Gustavo Schiaffino ajoute : « Chaque film a un centre névralgique. Ici, ce sont les relations émotionnelles entre les personnages, et le noir et blanc permet de moduler les impressions qu’elles suscitent. »
Une autre particularité du film réside dans son économie de dialogues. Ici, toutefois, le silence n’est pas un symptôme d’absence de communication, mais un vecteur de lien, de complicité dans les regards, d’attention à l’autre, tout en préservant une part de mystère. À cet égard, Roger (Marcelo Subiotto) est maître-économe de ses mots.
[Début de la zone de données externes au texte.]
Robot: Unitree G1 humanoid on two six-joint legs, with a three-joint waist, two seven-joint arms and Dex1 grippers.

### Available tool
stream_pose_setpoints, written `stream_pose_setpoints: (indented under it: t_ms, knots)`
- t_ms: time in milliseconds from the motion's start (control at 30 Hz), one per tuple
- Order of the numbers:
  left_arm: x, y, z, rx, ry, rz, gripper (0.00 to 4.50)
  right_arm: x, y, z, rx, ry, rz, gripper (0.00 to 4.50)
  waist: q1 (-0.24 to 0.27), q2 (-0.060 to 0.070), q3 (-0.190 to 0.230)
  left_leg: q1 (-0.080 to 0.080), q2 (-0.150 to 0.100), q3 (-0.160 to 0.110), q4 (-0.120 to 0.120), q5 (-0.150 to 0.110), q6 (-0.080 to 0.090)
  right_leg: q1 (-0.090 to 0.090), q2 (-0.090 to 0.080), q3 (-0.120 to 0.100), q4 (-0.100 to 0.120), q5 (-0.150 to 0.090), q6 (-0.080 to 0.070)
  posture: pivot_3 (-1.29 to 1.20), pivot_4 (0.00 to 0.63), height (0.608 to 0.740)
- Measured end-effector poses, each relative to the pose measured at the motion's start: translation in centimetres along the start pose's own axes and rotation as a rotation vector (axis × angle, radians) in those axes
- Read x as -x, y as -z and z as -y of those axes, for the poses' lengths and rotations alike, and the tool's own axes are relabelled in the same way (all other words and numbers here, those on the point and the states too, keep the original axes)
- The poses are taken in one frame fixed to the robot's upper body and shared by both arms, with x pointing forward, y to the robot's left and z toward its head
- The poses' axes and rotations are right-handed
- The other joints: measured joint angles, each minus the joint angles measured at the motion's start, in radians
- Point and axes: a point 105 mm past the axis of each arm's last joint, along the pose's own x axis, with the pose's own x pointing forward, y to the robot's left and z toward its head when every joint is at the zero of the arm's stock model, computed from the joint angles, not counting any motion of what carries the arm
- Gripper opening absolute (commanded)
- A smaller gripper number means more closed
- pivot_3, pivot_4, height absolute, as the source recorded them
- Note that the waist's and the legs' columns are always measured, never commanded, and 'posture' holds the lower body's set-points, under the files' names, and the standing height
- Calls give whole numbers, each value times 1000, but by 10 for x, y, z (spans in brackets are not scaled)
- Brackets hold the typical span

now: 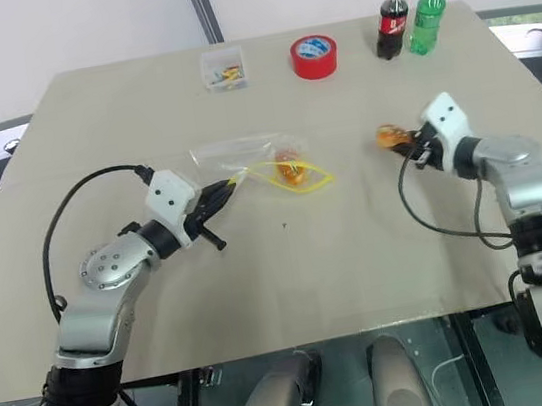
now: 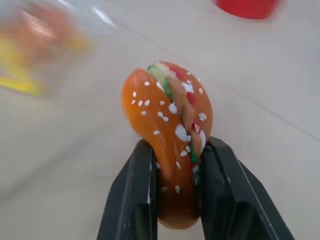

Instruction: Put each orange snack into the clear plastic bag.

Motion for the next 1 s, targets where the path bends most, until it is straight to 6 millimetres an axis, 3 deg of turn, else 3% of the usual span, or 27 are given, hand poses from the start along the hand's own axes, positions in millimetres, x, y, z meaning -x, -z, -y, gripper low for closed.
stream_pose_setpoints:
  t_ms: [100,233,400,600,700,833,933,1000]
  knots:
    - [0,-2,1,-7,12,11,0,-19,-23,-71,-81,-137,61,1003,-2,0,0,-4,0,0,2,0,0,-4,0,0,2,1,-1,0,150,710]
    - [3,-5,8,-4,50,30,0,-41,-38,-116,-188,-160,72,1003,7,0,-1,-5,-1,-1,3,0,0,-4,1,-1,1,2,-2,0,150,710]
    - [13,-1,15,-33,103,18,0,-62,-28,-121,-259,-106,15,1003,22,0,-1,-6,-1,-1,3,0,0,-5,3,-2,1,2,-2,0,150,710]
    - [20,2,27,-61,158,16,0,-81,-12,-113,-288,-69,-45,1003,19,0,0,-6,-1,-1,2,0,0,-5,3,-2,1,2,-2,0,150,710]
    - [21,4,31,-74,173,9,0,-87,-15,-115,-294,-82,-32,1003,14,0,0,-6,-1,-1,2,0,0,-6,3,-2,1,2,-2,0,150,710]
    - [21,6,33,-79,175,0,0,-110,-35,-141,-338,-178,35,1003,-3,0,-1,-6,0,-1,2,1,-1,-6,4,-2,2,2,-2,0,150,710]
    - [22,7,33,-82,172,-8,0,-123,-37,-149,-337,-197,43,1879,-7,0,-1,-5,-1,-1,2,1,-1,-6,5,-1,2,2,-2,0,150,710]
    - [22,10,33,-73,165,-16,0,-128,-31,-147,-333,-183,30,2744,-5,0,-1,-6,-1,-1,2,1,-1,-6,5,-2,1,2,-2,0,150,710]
Il accompagne le voyage, tient les comptes de la famille et fait office de protecteur, mais ce n’est que fortuitement que nous devinons quelques bribes de sa biographie, notamment à travers des photos trouvées par Anika, montrant un cirque avec jongleurs et clowns. De son côté, Miriam (Mara Bestelli) est une sorte de « mère de scène », ce qu’on appelle en anglais une stage mother. C’est elle qui met en avant le don d’Anika, lui trouve du travail, l’accompagne chez les gens, leur explique le processus et envoie les messages vocaux pour celles et ceux qui font des demandes en ligne… Elle organise tout, sans jamais exercer de pression sur Anika.
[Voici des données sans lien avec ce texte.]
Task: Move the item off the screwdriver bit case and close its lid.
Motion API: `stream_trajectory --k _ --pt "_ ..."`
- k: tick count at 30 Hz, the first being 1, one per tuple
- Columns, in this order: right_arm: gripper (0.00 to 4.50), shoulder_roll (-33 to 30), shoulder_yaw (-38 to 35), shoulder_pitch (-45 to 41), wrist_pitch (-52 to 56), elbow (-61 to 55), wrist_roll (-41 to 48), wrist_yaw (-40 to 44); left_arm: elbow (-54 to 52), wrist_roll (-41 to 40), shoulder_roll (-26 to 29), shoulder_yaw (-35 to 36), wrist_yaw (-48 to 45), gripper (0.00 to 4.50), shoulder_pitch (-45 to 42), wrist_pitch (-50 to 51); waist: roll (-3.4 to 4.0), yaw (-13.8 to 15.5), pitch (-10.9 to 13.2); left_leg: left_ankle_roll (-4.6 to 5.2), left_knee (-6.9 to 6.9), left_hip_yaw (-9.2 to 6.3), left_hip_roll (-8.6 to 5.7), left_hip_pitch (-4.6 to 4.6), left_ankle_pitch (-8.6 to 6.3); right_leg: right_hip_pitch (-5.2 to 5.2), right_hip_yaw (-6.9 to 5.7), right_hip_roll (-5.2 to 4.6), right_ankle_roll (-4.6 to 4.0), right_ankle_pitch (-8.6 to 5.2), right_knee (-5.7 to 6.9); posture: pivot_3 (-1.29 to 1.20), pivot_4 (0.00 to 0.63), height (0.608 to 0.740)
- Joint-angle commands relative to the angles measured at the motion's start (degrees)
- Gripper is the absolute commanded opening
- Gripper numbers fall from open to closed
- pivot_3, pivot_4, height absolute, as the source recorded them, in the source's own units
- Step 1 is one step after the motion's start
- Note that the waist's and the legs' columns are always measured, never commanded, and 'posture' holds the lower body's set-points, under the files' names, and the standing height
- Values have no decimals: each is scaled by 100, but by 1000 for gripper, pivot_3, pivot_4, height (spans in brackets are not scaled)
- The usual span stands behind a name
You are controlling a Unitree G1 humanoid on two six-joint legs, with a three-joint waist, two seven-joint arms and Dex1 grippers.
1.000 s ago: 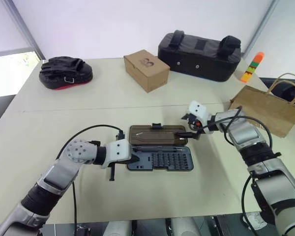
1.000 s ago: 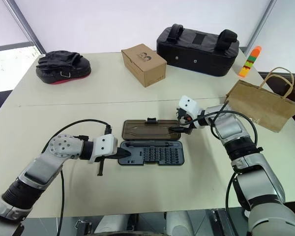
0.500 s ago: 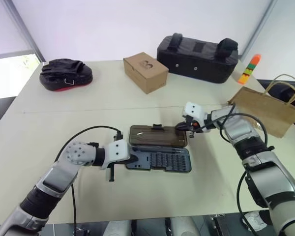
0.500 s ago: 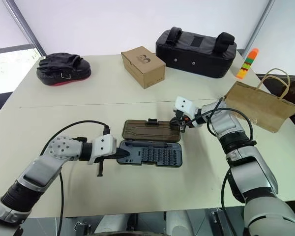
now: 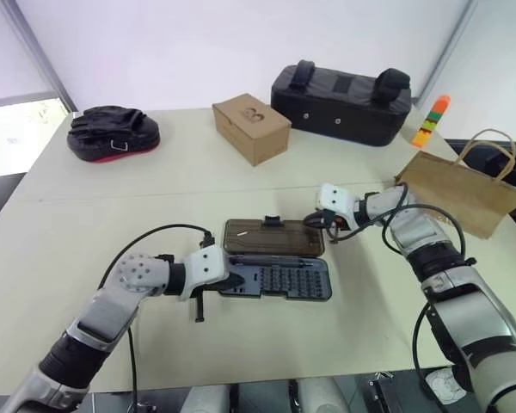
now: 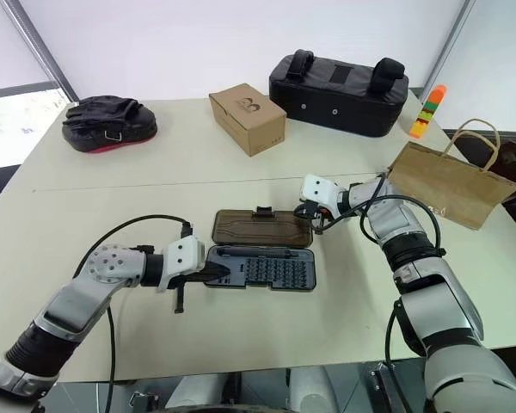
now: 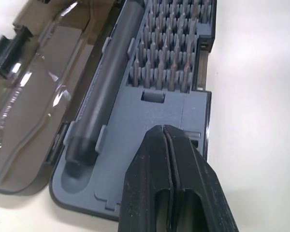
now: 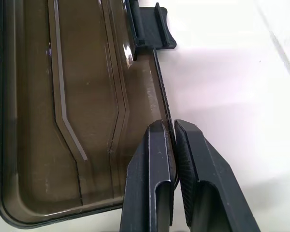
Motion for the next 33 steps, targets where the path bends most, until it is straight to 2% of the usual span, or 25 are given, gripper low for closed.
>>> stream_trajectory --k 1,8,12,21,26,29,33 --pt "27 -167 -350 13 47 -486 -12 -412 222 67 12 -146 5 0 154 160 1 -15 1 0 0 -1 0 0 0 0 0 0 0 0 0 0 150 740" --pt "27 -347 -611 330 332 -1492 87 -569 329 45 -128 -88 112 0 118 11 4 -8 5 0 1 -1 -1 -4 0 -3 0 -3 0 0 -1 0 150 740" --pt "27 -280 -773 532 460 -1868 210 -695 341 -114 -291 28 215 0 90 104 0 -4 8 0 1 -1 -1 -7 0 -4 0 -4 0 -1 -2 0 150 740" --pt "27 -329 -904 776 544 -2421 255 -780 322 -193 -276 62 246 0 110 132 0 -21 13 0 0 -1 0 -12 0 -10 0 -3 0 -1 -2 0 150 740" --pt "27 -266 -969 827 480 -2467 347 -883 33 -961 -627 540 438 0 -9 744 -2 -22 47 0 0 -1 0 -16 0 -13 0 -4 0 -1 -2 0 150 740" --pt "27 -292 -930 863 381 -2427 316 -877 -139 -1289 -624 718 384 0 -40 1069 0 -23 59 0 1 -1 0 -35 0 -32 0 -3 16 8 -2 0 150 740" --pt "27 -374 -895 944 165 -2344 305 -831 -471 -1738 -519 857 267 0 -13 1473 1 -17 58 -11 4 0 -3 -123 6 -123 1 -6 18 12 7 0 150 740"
Certes, au début du film, on se demande si ce don est réel ou si cette petite troupe arnaque les gens. Peu à peu, cette question s’efface. Car, au fond, peu importe. Il s’agit avant tout de la tendresse prodiguée par une enfant encore pétrie de candeur, dans un monde en marge – à la fois géographiquement et socialement.
La finesse de l’écriture d’Iván Fund se manifeste également dans la construction des personnages : il n’est jamais clairement dit qui est qui. Même lorsque la petite troupe se rend dans un hôpital psychiatrique, le doute plane sur la personne qu’ils viennent voir : la fille de Miriam ? La mère d’Anika ? Le réalisateur souligne : « Je ne ferme jamais les portes dans mes films. Quand je façonne des personnages, je ne les définis pas, je les accompagne, je les aide à se construire. Je crois fermement au droit au mystère des personnages ! »
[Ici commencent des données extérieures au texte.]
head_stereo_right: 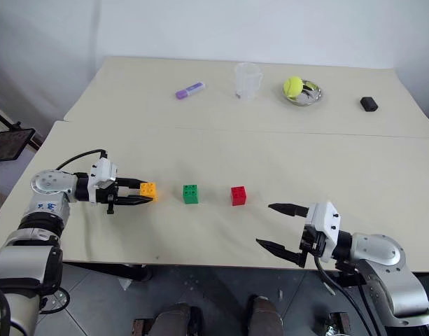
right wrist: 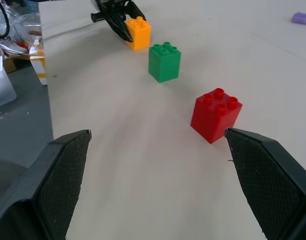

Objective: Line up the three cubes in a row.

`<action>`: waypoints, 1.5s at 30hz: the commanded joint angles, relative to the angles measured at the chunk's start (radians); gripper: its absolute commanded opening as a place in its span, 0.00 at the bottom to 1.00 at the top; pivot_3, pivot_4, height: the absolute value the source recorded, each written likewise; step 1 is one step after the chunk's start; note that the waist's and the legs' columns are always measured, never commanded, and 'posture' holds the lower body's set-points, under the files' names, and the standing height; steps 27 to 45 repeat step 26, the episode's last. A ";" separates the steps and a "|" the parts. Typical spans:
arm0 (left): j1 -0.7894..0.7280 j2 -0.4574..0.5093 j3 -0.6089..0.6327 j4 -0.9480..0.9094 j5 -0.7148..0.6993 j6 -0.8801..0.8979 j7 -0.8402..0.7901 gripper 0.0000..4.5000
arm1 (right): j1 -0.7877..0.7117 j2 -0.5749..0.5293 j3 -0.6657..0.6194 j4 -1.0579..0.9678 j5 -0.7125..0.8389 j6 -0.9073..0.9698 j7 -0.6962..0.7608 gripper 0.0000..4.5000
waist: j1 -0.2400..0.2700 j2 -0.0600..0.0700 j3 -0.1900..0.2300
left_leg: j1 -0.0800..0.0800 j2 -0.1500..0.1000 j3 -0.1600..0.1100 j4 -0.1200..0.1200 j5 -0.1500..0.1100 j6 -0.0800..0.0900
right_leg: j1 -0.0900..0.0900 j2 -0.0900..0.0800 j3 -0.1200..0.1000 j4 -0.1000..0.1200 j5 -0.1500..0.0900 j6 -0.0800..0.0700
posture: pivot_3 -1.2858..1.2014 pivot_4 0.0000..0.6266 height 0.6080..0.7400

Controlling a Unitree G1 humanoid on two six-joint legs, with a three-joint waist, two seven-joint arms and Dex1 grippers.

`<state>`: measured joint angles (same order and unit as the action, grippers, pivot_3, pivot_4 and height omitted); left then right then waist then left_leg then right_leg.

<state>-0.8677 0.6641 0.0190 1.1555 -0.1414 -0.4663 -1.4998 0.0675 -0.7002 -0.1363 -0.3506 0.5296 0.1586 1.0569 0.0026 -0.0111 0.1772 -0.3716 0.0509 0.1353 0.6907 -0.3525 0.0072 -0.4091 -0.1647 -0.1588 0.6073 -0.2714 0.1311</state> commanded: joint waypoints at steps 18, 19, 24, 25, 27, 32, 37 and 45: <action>0.165 0.221 0.155 -0.360 -0.119 0.249 -0.010 0.88 | -0.375 -0.209 0.043 0.121 0.071 0.164 0.225 1.00 | -0.026 0.000 0.001 | -0.001 0.002 0.000 0.003 -0.001 0.001 | -0.003 0.000 0.002 0.005 0.000 0.000 | 0.52 0.24 1.00; 0.176 0.228 0.158 -0.391 -0.128 0.271 -0.006 0.88 | -0.399 -0.212 0.054 0.137 0.065 0.167 0.238 1.00 | -0.023 0.000 0.001 | -0.001 0.002 0.000 0.004 -0.001 0.001 | -0.003 0.000 0.001 0.005 0.000 0.000 | 0.52 0.24 1.00; 0.248 0.265 0.200 -0.571 -0.192 0.411 0.011 0.88 | -0.573 -0.235 0.133 0.277 0.002 0.174 0.340 1.00 | -0.020 0.000 0.001 | -0.003 0.002 0.001 0.007 -0.002 0.002 | -0.003 0.000 0.002 0.005 0.000 0.000 | 0.52 0.24 1.00; 0.262 0.268 0.204 -0.585 -0.190 0.414 0.018 0.88 | -0.582 -0.229 0.141 0.295 -0.009 0.165 0.347 1.00 | -0.021 0.000 0.001 | -0.003 0.002 0.001 0.007 -0.002 0.002 | -0.003 0.000 0.002 0.005 0.000 0.000 | 0.52 0.24 1.00; 0.278 0.267 0.213 -0.591 -0.183 0.378 0.035 0.88 | -0.584 -0.221 0.146 0.304 -0.018 0.157 0.350 1.00 | -0.021 0.000 0.001 | -0.003 0.002 0.001 0.007 -0.002 0.001 | -0.003 0.000 0.002 0.005 0.000 0.000 | 0.52 0.24 1.00; 0.278 0.267 0.213 -0.591 -0.183 0.378 0.035 0.88 | -0.584 -0.221 0.146 0.304 -0.018 0.157 0.350 1.00 | -0.021 0.000 0.001 | -0.003 0.002 0.001 0.007 -0.002 0.001 | -0.003 0.000 0.002 0.005 0.000 0.000 | 0.52 0.24 1.00; 0.278 0.267 0.213 -0.591 -0.183 0.378 0.035 0.88 | -0.584 -0.221 0.146 0.304 -0.018 0.157 0.350 1.00 | -0.021 0.000 0.001 | -0.003 0.002 0.001 0.007 -0.002 0.001 | -0.003 0.000 0.002 0.005 0.000 0.000 | 0.52 0.24 1.00; 0.278 0.267 0.213 -0.591 -0.183 0.378 0.035 0.88 | -0.584 -0.221 0.146 0.304 -0.018 0.157 0.350 1.00 | -0.021 0.000 0.001 | -0.003 0.002 0.001 0.007 -0.002 0.001 | -0.003 0.000 0.002 0.005 0.000 0.000 | 0.52 0.24 1.00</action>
© Iván Fund, Laura Mara Tablón, Gustavo Schiaffino / Rita Cine, Insomnia Films
The Message interroge notre perception des animaux et le mystère qu’ils incarnent, dans un monde où notre relation avec la nature est de plus en plus distante. « De nos jours, les animaux sont presque des entités fantastiques, et le film propose une rencontre avec leur présence émotionnelle. Et oui, cela passe par l’innocence d’un enfant, car nous avons tou·te·s eu — du moins, cela m’est arrivé — ce fantasme, enfants, de pouvoir parler aux animaux. Ce n’est pas naïf de penser que les enfants sentent instinctivement qu’ils appartiennent à la communauté des êtres vivants », confie le réalisateur, dont le film peut être perçu comme un plaidoyer pour un peu plus de tendresse dans un monde de brutes.
« Je voulais raconter une histoire sur ce moment particulier de l’enfance où un enfant s’affirme et décide qu’il peut réconforter et transmettre quelque chose aux adultes, qu’il a la volonté de guérir quelque chose. Ce moment où, enfant, on réalise qu’on fait partie d’un tout — et que dans ce processus, on trouve sa voix. »
Un film d’une beauté, d’une sensorialité et d’une douceur rares au cinéma. On en ressort apaisé·es — le temps que le fracas du monde nous rattrape une fois nos téléphones rallumés —, l’air de Always On My Mind des Pet Shop Boys en fond sonore dans notre esprit, un sourire aux lèvres et les yeux encore émerveillés par cette dernière scène, bouleversante mais dénuée de tout pathos, entre Anika et Miriam, et le message qu’elle lui délivre.
De Iván Fund; avec Mara Bestelli, Marcelo Subiotto, Anika Bootz, Betania Cappato ; Argentine, Espagne, Uruguay ; 2025 ; 91 minutes.